Artificial intelligence and machine learning algorithms that can read lips from videos are nothing extraordinary, actually.
In 2016, researchers at Google and the University of Oxford detailed a system that could lip-read and annotate footage with 46,8% accuracy. Does this seem like little to you? It already surpassed the 12,4% accuracy of a professional human lip reader. And there was no LIBS yet.
However, 46,8% are not up to par with the capabilities that artificial intelligence can show today. State-of-the-art systems struggle to overcome ambiguities in lip movements, which prevents their performance from surpassing that of audio-based speech recognition.
In search of a more performing system, researchers from Alibaba, Zhejiang University and Stevens Institute of Technology they devised a method dubbed Lip-by-Speech (LIBS), which uses features extracted from speech recognitions to serve as complementary cues. The system raises the bar by a further 8%, and can still improve.
LIBS and other similar solutions may help hearing impaired people to follow videos without subtitles. An estimated 466 million people worldwide suffer from hearing loss, equivalent to approximately 5% of the world's population. By 2050, the number could rise to more than 900 million, according to the World Health Organization.
The AI method for reading the lip
LIBS derives useful audio information from several factors: Like a skilled cryptographer, the AI hunts for understandable words. At that point he compares them with the labial correspondence and searches for all the similar labiles. But it doesn't stop there: it also compares the video frequency of those frames, and other technical clues, refining the search to the point of reading the lips even in words incomprehensible to our ear.
If it seems complicated, try again, but I don't promise anything.
I quote from Technology presentation paper. “Both the speech recognition and lip reader components of LIBS are based on an attention-based sequence-to-sequence architecture, a machine translation method that maps an input to a sequence (audio or video)."

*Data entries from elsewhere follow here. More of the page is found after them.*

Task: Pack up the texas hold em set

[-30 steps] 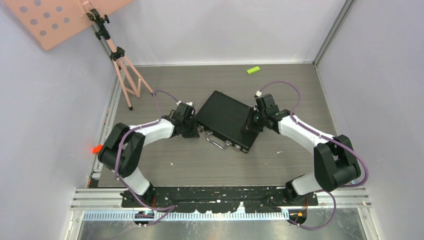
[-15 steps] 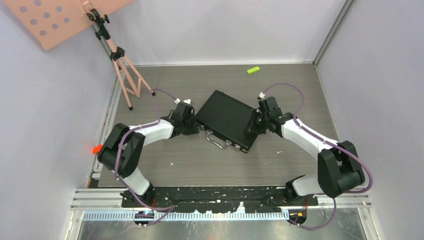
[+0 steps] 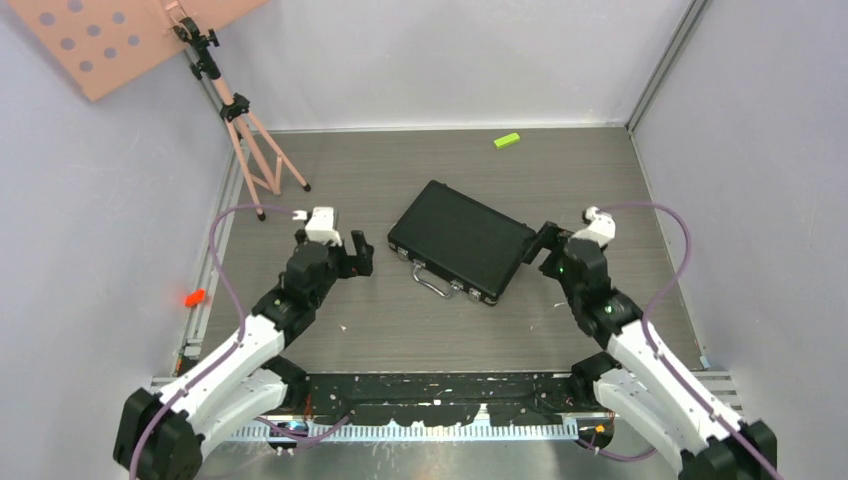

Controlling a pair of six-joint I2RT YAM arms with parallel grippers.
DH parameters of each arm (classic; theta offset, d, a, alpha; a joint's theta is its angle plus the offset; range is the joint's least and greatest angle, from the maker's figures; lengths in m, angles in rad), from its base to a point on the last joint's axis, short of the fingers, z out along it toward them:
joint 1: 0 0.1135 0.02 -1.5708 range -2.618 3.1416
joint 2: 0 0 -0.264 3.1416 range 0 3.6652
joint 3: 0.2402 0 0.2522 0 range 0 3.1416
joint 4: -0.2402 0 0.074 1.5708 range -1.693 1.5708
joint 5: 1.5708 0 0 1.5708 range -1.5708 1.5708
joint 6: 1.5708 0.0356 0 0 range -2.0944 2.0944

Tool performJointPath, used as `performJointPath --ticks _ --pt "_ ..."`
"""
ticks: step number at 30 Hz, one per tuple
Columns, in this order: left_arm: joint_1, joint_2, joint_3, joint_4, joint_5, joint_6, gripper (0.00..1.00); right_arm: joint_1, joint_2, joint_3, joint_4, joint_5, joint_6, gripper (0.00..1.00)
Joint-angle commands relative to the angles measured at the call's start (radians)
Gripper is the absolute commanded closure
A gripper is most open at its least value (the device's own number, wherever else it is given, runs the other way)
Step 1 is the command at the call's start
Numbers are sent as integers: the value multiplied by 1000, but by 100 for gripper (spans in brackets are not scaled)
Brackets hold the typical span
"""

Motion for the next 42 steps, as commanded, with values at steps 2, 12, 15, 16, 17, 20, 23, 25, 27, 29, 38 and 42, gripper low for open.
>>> performJointPath --ticks 2,12,15,16,17,20,23,25,27,29,38,42 --pt "2 -152 -193 326 -257 293 1 1 -174 -308 568 256 -252 1" --pt "207 201 -302 764 -335 426 0 -114 131 -351 1020 320 -540 1" --pt "307 327 -319 920 -261 372 0 -222 168 -366 1022 253 -491 3" --pt "312 339 -309 918 -244 381 0 -237 183 -367 1022 222 -493 3" --pt "324 352 -294 906 -216 383 0 -260 217 -371 1032 210 -491 4" --pt "366 437 -202 840 -171 380 0 -313 351 -374 1150 138 -458 5" --pt "420 601 -209 1034 -86 322 0 -355 556 -360 1318 102 -434 9" --pt "446 696 -249 1187 -41 329 0 -377 746 -320 1480 78 -411 10" --pt "446 598 -220 986 -42 304 0 -393 722 -252 1266 43 -404 14" --pt "447 664 -203 1063 -27 323 2 -404 755 -206 1238 24 -422 17" --pt "444 643 -142 910 112 376 0 -397 749 -204 1228 8 -441 0" --pt "444 647 -145 925 111 377 0 -397 749 -202 1231 3 -440 0"
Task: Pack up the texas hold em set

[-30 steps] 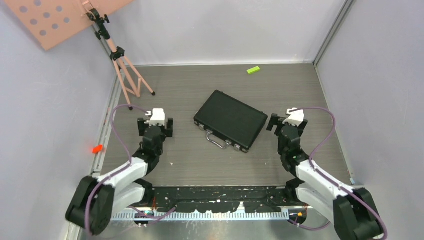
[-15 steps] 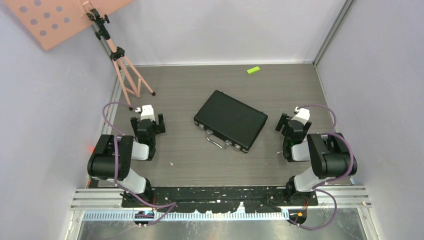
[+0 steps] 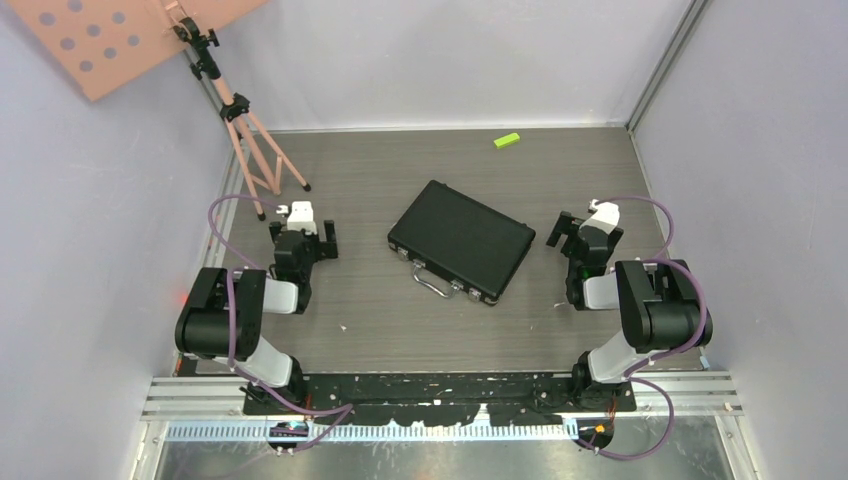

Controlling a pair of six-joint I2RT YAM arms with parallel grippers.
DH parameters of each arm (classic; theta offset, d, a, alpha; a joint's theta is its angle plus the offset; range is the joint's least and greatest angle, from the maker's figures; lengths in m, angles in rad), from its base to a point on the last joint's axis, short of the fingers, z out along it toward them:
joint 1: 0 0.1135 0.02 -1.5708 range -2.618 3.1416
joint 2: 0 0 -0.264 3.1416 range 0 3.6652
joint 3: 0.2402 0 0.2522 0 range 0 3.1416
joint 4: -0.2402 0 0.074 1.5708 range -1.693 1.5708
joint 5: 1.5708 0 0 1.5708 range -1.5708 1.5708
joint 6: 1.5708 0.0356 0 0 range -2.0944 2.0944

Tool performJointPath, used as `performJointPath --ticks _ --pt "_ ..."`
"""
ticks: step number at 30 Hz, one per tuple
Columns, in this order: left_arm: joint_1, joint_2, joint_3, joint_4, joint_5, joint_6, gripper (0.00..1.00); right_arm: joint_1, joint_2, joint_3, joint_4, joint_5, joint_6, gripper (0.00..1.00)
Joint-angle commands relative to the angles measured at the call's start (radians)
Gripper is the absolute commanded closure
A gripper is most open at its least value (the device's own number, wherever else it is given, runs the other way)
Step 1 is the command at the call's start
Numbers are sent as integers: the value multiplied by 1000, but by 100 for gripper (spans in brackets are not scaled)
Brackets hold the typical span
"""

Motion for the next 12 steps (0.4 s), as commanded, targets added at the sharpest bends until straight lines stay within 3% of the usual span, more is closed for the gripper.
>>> performJointPath --ticks 1,12 --pt "2 -9 25 15 34 25 0 1 -16 19 40 -13 -12 0" --pt "2 -8 25 19 33 25 0 2 -15 19 40 -13 -12 0"
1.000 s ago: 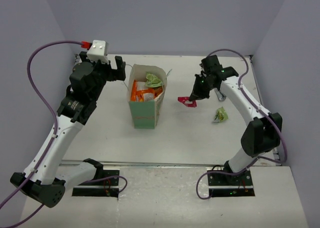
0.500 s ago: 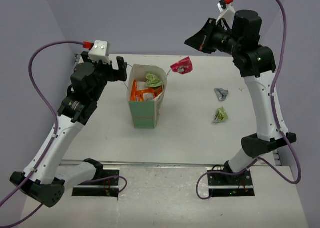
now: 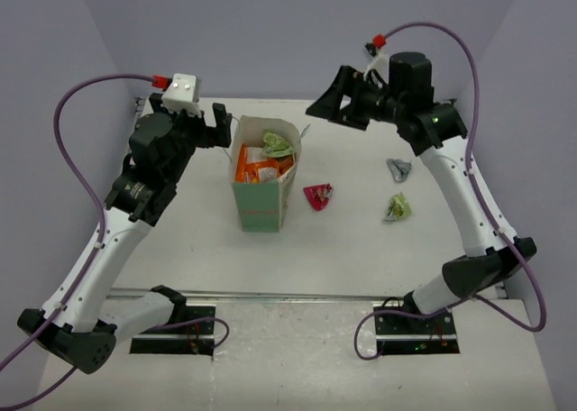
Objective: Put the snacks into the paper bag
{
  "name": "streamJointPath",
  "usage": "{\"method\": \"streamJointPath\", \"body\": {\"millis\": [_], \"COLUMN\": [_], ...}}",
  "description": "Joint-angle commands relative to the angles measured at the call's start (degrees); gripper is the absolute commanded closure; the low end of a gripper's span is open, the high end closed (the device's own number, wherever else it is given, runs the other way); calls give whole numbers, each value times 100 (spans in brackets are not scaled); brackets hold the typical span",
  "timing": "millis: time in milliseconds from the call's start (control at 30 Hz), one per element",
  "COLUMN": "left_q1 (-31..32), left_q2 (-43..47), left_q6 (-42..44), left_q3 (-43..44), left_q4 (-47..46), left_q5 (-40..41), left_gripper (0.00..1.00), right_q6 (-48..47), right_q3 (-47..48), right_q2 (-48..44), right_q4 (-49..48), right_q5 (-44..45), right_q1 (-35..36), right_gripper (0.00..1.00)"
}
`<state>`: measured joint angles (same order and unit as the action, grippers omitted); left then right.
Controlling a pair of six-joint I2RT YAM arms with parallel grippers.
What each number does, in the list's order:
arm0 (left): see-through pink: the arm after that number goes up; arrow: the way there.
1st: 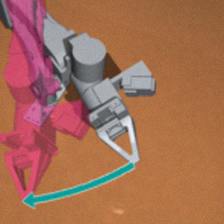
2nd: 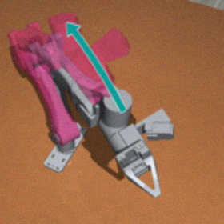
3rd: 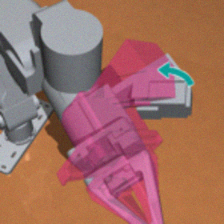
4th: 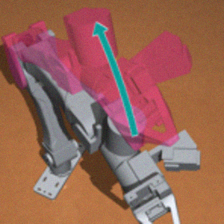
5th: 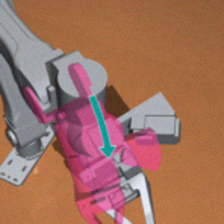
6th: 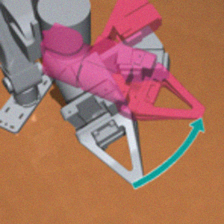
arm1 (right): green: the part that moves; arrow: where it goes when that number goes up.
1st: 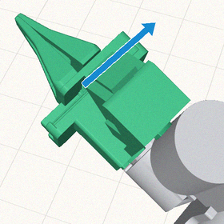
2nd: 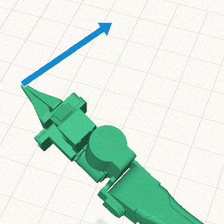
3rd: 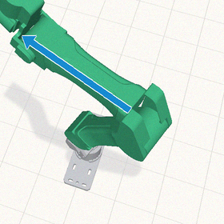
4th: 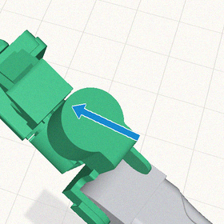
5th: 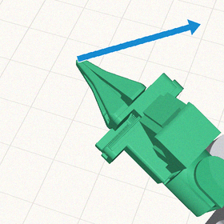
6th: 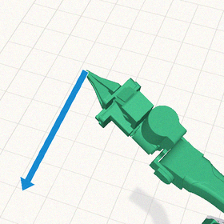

The researchers trained the AI on an initial database containing over 45.000 sentences spoken by the BBC, and on CMLR, the largest Chinese corpus available for lip reading in Mandarin Chinese, with over 100.000 natural sentences.
The fields of application are not limited only to aid for the deaf. The custom of attributing a "socially noble" use to every technology must never make us forget that the main use of these technologies is in the military or security sector.
Nobody has thought that this system can make the surveillance of security even more infallible and pervasive amazing new security cameras, or new satellite systems?
With AI now becoming a omniscient eye it will be a joke to listen (or rebuild) our whispers even from an orbiting satellite.